Einfluß der Segmentstruktur und der Vernetzung auf den Glasübergang Tg. Möglichkeiten der Vorausberechnung von Tg über die Kohäsionsenergie Ecoh

Linear polymers, particularly polyesters, and crosslinked epoxide systems were studied to determine the relationship between glass transition, T_g, and cohesive energy, E_coh, which was calculated from incremental values as described by Fedors. In the case of thermoplastics having no side chains and in the absence of pronounced intermolecular interactions, it was found that standardization of E_coh with reference to the number of structural elements capable of rather independent motions leads to a linear relationship between T_g, and E_coh from which T_g, can be predicted. Without modifying our equation to suit the polymer, the influence of substituents and side chains can as yet only be assessed when they form a small part of the total segment. In the case of crosslinked epoxide systems, addition of the contribution made by crosslinking to the value of T_g, for the uncured polymer calculated from E_coh results in a shift to higher T_g, values.
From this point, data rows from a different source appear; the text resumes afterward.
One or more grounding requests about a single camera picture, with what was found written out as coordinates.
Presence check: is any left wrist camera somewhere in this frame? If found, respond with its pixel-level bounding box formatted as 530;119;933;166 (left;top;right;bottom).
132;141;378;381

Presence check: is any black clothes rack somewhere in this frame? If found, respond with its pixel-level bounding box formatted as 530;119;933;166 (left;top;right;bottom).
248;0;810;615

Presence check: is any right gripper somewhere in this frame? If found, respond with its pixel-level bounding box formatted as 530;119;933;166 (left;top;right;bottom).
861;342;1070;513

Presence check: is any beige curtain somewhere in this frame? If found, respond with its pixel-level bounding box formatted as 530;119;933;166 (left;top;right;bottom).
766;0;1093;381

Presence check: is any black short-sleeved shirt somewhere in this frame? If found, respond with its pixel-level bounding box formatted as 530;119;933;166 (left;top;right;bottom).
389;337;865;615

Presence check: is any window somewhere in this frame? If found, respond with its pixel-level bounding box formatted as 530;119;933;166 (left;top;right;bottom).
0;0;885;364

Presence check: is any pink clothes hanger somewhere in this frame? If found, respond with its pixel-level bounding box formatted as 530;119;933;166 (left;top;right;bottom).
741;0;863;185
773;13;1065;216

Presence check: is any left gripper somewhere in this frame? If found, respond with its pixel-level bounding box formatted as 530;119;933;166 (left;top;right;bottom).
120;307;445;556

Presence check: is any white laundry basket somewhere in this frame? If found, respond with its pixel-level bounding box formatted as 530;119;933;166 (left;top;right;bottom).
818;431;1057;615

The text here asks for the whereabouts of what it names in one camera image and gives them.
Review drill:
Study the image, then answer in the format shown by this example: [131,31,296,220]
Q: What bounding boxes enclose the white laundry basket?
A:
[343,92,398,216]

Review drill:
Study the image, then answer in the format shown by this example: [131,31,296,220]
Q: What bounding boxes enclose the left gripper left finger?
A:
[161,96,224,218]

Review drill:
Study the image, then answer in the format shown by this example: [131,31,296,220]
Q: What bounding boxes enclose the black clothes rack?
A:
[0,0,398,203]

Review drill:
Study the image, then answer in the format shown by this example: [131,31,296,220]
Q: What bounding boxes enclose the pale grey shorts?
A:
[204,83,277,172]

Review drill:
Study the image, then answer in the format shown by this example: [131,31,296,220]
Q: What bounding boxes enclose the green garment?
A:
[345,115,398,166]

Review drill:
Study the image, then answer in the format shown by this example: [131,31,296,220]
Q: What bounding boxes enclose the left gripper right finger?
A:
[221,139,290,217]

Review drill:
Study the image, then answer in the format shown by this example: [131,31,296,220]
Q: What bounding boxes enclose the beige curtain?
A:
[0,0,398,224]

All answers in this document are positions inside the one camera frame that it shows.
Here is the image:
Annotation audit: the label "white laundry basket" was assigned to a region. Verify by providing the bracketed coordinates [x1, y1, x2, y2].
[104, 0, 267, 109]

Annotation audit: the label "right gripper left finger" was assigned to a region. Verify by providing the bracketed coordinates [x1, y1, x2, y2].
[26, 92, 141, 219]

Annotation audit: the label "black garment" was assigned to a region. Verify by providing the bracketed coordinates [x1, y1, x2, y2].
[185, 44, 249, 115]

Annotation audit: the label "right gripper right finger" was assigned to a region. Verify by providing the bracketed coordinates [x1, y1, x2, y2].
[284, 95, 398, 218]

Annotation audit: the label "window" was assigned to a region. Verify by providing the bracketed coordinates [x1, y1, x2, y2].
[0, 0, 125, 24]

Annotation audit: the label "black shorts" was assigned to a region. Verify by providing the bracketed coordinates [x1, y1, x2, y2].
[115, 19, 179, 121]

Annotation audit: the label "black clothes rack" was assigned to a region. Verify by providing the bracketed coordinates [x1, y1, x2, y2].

In linear aliphatic polyamides and other polymers with analogous structure the formation of hydrogen bonds leads to an increase in T_g, comparable to the effect of chemical crosslinking. Reinforcing fillers also act as multifunctional crosslinks between the macromolecules and increase T_g. Just as E_coh can be used to calculate T_g, experimentally readily ascertainable T_g values can be used to calculate E_coh. This approach provides information on material properties like flexural strength at the yield point and torsional adhesive strength as well as on the effect of reinforcing fillers.